Sunday, October 31, 2010

Superheroes and cold places

We talk a lot about future careers in our house.  I think it's the best way to capture where a child is at in any particular moment. 

Jack currently wants to be an author and a scientist, with a house in Minnesota and another one in Russia. He'd also like to sleep in tents a lot. He spends a lot of time writing stories and drawing pictures, and is always running some sort of experiment.  Living in very cold places?  Not sure what that one is about - he did NOT get that from his mother. 

Andrew wants to be a superhero and a science teacher, and that is such a great way to define the dichotomy in him - the deeply thinking, analytical side and the very-physical "helper" spirit.

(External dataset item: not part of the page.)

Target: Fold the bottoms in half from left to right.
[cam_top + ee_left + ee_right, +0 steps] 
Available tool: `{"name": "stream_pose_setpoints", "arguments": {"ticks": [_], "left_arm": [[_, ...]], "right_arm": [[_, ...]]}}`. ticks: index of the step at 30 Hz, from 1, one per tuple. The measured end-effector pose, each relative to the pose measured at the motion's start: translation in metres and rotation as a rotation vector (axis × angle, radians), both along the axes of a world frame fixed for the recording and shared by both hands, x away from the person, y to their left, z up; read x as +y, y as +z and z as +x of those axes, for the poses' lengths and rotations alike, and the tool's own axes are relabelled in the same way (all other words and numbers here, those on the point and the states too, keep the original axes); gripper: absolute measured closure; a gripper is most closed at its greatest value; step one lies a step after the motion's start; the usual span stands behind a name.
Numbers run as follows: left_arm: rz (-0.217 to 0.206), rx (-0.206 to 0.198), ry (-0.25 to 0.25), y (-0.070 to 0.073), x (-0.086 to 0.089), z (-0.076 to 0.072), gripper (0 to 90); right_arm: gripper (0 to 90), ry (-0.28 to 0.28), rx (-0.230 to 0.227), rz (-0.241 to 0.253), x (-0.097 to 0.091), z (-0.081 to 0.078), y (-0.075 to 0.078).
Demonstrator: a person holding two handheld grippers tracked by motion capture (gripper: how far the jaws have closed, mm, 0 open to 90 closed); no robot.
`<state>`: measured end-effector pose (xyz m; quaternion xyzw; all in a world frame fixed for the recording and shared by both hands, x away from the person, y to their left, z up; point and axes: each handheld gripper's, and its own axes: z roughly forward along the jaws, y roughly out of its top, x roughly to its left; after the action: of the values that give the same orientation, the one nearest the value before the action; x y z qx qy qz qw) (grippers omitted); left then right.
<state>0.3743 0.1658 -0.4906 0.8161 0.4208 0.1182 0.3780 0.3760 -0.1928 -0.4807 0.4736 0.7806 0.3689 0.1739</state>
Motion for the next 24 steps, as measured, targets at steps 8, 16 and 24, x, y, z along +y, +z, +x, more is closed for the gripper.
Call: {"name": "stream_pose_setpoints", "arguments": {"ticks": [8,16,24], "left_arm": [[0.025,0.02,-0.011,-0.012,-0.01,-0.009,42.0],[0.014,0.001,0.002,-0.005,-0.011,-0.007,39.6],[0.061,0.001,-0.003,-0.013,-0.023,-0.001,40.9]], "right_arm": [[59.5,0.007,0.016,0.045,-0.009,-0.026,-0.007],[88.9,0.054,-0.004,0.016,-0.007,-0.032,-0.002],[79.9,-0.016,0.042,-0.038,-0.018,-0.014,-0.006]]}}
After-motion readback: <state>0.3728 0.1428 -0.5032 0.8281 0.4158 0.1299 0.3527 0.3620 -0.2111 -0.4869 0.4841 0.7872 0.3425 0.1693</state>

On his struggling days,  I have him make pancakes with me, move clothes into the dryer, get things for Simone.  He wants to know he's a valued, functional part of our family - and that his actions make a difference.  I love this about him.

I am very, very curious to see if these change completely as they get older...or if there's some reflection of that baseline interest.  I can't really imagine Andrew being a sedentary desk job.  Is it because he's only 3?  Considering he's the son of a math teacher who does Ironmans, perhaps that split between thinker/athlete will continue with him?

Having more than one child makes certain aspects of personality really pop out.  What seemed like it was age-appropriate and unquestioned with Jack, became more interesting when I see Andrew make completely different choices or decisions.

I used to plan on not comparing my children, but I now see that's just about value judgments.  Seeing the varied elements of personality is what makes our family more interesting...work best...and lets us nurture our children. 

If we decided one trait was bad and the other good, that's one thing.  But watching our kids settle into this path, their personal groove, is one of the most fascinating things I've ever watched. 

Learning how to parent them differently, in ways that honors that difference, is one of my primary goals.  But I'm not always sure how to do it.  Some are simple: Right now, I can see sending Jack to his Russian camp the same week that Andrew goes to a Outward Bound trip.  But will that change as they get older?  And how do I best nurture that on a daily basis with them?

I think parents learn as much from children  (and grow as much from what they learn), as children learn from us.

****

Me: "Jack, does it sound interesting to you to listen to what someone says in Russian and translate it into English?  Would you like that job?"


Jack: "Nyet."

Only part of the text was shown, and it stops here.